[Opening RECORDS TO PROCESS section]

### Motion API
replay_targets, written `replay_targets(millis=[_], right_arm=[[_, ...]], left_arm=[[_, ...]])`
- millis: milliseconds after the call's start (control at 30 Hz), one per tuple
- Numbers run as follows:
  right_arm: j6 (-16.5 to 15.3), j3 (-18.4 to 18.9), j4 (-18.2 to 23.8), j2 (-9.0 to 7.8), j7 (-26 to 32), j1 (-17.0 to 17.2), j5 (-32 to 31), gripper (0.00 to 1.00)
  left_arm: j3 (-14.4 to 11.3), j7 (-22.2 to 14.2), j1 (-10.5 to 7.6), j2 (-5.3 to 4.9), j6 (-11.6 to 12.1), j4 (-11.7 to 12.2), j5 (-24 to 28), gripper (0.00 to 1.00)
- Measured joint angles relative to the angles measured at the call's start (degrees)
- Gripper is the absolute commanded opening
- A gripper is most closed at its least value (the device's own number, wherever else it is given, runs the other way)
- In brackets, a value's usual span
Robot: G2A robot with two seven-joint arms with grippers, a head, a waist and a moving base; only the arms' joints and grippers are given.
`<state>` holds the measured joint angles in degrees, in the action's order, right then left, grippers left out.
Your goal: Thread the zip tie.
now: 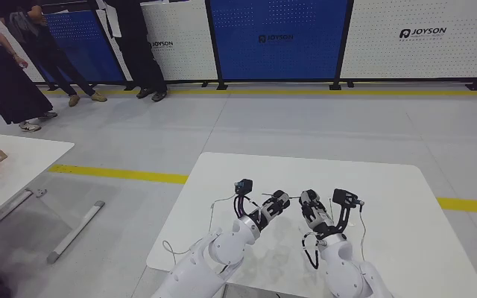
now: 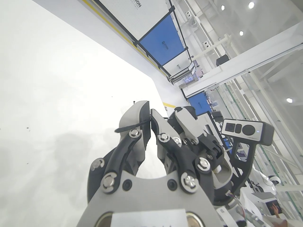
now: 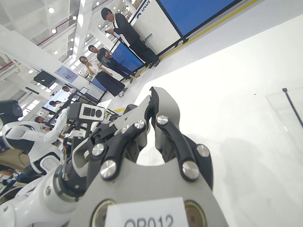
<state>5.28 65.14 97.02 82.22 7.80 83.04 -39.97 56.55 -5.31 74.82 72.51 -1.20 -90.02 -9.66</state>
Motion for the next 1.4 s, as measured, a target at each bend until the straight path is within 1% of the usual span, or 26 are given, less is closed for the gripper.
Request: replay_targets(millis=[33, 67, 100, 133, 233, 300, 333, 367, 400, 433, 467, 500, 733, 900, 1000, 1200, 1400], right_arm=[[-0.13, 0.04, 0.08, -0.03, -0.03, 0.08, -0.06, 0.33], [-0.24, 0.08, 0.15, -0.05, -0.06, 0.17, -0.12, 0.34], [-0.35, 0.12, 0.24, -0.08, -0.07, 0.27, -0.20, 0.32], [-0.39, 0.16, 0.29, -0.10, -0.09, 0.34, -0.23, 0.28], [-0.43, 0.30, 0.33, -0.15, -0.15, 0.54, -0.28, 0.20], [-0.44, 0.38, 0.27, -0.19, -0.17, 0.61, -0.30, 0.16], [-0.45, 0.40, 0.25, -0.20, -0.19, 0.64, -0.32, 0.17], [-0.46, 0.41, 0.22, -0.21, -0.21, 0.66, -0.36, 0.14], [-0.47, 0.41, 0.21, -0.22, -0.23, 0.68, -0.38, 0.13], [-0.47, 0.41, 0.20, -0.23, -0.25, 0.69, -0.38, 0.10], [-0.47, 0.41, 0.20, -0.23, -0.29, 0.70, -0.37, 0.02], [-0.47, 0.40, 0.19, -0.24, -0.34, 0.70, -0.37, 0.00], [-0.32, 0.17, 0.00, -0.24, -0.68, 0.58, -0.62, 0.00], [-0.43, -0.18, -0.19, -0.25, -0.55, 0.43, -1.05, 0.00], [-0.54, -0.27, -0.17, -0.27, -0.58, 0.47, -1.20, 0.00], [-2.38, 0.20, 0.49, -0.35, -2.47, 1.37, -0.24, 0.00], [-4.07, 0.55, 0.85, -0.48, -3.07, 1.97, 0.42, 0.00]], left_arm=[[-0.01, -0.01, -0.04, 0.02, -0.04, 0.05, -0.03, 0.00], [-0.03, -0.01, -0.06, 0.04, -0.08, 0.08, -0.04, 0.00], [-0.03, 0.01, -0.09, 0.07, -0.14, 0.11, -0.05, 0.00], [-0.04, 0.03, -0.11, 0.09, -0.17, 0.11, -0.06, 0.00], [0.02, 0.10, -0.16, 0.14, -0.26, 0.13, -0.04, 0.00], [0.06, 0.16, -0.16, 0.18, -0.28, 0.16, -0.01, 0.00], [0.09, 0.20, -0.16, 0.19, -0.29, 0.17, 0.00, 0.00], [0.12, 0.24, -0.16, 0.21, -0.30, 0.18, 0.02, 0.00], [0.15, 0.27, -0.15, 0.23, -0.30, 0.19, 0.05, 0.00], [0.16, 0.28, -0.14, 0.24, -0.29, 0.19, 0.05, 0.00], [0.18, 0.28, -0.12, 0.25, -0.26, 0.19, 0.05, 0.00], [0.19, 0.27, -0.10, 0.26, -0.21, 0.17, 0.05, 0.00], [0.34, 0.21, 0.18, 0.32, 0.18, 0.01, 0.03, 0.00], [0.37, -0.08, 0.61, 0.31, 1.36, -0.33, -0.07, 0.00], [0.38, -0.26, 0.80, 0.30, 1.61, -0.51, -0.22, 0.00], [0.39, -0.61, 1.00, 0.29, 1.58, -0.63, -0.68, 0.00], [0.51, -0.57, 1.37, 0.32, 2.31, -1.03, -0.35, 0.00]])
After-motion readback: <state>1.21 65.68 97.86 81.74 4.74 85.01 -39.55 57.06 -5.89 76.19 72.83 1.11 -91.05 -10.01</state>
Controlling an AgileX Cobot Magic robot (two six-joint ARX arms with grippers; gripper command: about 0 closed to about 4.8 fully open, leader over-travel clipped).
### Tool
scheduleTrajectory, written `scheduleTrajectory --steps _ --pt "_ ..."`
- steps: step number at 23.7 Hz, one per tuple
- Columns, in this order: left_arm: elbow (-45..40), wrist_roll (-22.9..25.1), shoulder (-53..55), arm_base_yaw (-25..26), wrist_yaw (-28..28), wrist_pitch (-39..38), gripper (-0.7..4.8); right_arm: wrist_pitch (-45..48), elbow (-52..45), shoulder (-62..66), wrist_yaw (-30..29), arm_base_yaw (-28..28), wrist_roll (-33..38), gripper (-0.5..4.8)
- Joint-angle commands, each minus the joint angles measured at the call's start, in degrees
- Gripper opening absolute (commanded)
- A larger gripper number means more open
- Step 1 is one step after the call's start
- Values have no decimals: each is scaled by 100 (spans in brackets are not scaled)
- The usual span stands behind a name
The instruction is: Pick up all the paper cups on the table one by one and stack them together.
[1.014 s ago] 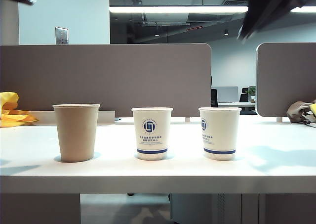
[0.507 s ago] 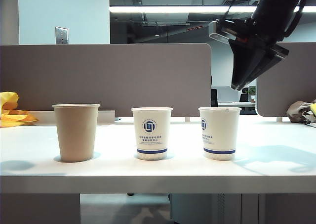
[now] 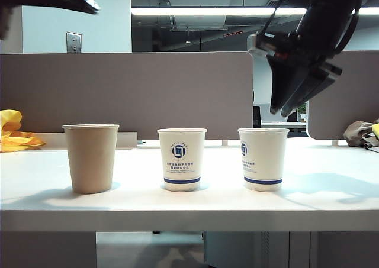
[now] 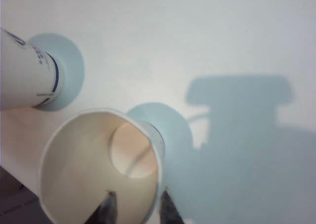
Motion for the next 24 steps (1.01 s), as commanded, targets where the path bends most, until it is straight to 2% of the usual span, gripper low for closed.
scheduleTrajectory --steps 1,3,10,15,16,24 --pt "15 -17 98 -94 2 225 -6 35 35 85 -13 -2 33 123" --pt "15 -24 168 -229 4 286 -6 26 33 173 -4 -4 31 123" --pt "15 -35 192 -234 -94 280 -6 68 35 568 -11 -2 31 116" --pt "15 -37 192 -234 -111 227 -6 101 35 608 11 -2 26 30" --pt "15 -61 192 -234 -131 205 -6 157 35 608 13 -2 26 1" --pt "15 -57 192 -232 -407 146 -5 -11 184 605 138 -2 31 -5"
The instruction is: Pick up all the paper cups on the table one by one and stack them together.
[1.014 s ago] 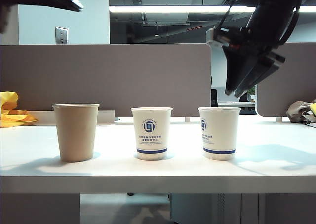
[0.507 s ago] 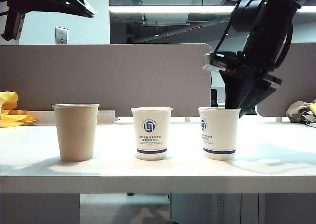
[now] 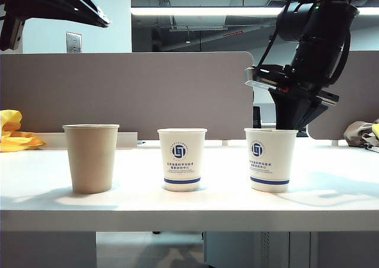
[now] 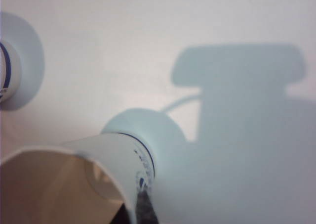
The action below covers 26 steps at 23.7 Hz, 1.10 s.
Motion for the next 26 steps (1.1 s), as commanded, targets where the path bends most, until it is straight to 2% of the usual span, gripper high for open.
scheduleTrajectory --steps 1,5,6,8,11,16,26 --pt "15 13 -11 -7 -260 22 -6 -190 245 -20 -11 0 9 -5" --pt "15 15 -11 -7 -367 9 -6 -450 758 -24 -17 81 33 -6" --pt "17 15 -11 -7 -470 9 -6 -573 1137 -24 -57 157 149 -5" --pt "22 15 -11 -4 -704 7 -5 -588 1652 -24 -210 363 313 -5" --pt "92 22 -11 -2 -1054 -7 -6 -522 2142 -22 -131 855 310 -5" --pt "302 140 -11 0 -1692 -247 -6 -564 2157 20 186 1296 310 -5" --pt "315 278 -11 0 -1888 -581 -6 -678 2155 295 118 1506 356 -5"
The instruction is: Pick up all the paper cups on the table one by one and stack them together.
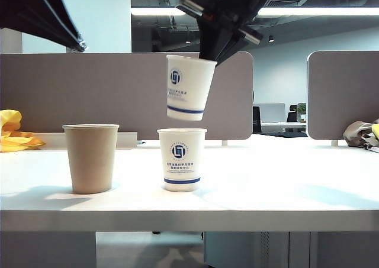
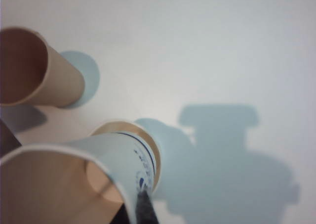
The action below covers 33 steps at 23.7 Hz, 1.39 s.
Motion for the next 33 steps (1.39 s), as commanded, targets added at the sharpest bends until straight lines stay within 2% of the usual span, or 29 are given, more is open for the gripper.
scheduleTrajectory --steps 1,9,11,16,19,23,33 --pt "28 92 -11 -4 -26 -94 -6 -57 28 111 -57 11 15 -5" --pt "31 160 -9 -4 -81 -269 -6 -7 26 450 -188 74 96 -4" --pt "33 160 -9 -4 -223 -271 -6 -35 26 551 -184 74 98 42" --pt "37 162 -9 -4 -271 -409 -6 -251 26 647 -120 74 98 117" --pt "37 162 -9 -4 -271 -417 -6 -348 26 647 44 72 96 125" --pt "37 160 -9 -4 -267 -417 -6 -505 26 647 299 70 94 186" --pt "37 184 -15 -4 -118 -643 -6 -516 26 802 269 70 98 186"
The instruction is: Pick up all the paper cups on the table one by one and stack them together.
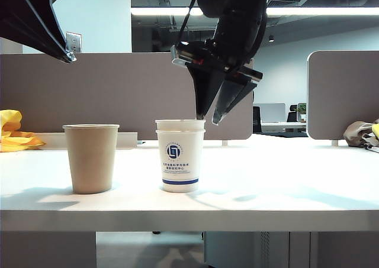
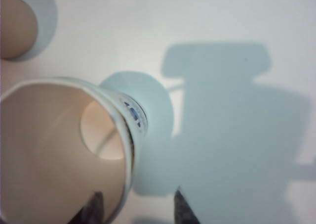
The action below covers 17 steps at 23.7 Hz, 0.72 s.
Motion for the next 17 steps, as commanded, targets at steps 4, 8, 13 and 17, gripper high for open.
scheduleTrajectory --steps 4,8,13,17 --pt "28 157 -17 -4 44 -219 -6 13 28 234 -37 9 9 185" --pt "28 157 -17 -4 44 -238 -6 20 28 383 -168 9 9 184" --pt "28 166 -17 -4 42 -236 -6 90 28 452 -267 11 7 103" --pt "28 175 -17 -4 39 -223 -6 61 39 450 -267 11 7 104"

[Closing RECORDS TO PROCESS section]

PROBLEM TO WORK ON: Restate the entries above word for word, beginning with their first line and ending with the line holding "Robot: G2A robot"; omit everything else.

ANSWER TO THE PROBLEM:
### Motion API
replay_targets, written `replay_targets(millis=[_], right_arm=[[_, ...]], left_arm=[[_, ...]])`
- millis: milliseconds after the call's start (control at 30 Hz), one per tuple
- Numbers run as follows:
  right_arm: j6 (-16.5 to 15.3), j3 (-18.4 to 18.9), j4 (-18.2 to 23.8), j2 (-9.0 to 7.8), j7 (-26 to 32), j1 (-17.0 to 17.2), j5 (-32 to 31), gripper (0.00 to 1.00)
  left_arm: j3 (-14.4 to 11.3), j7 (-22.2 to 14.2), j1 (-10.5 to 7.6), j2 (-5.3 to 4.9), j6 (-11.6 to 12.1), j4 (-11.7 to 12.2), j5 (-24 to 28), gripper (0.00 to 1.00)
- Measured joint angles relative to the angles measured at the call's start (degrees)
- Gripper is the absolute commanded opening
- A gripper is most closed at its least value (the device's own number, wherever else it is given, runs the other way)
- In brackets, a value's usual span
Robot: G2A robot with two seven-joint arms with grippers, a head, a waist and a moving base; only the arms' joints and grippers are given.

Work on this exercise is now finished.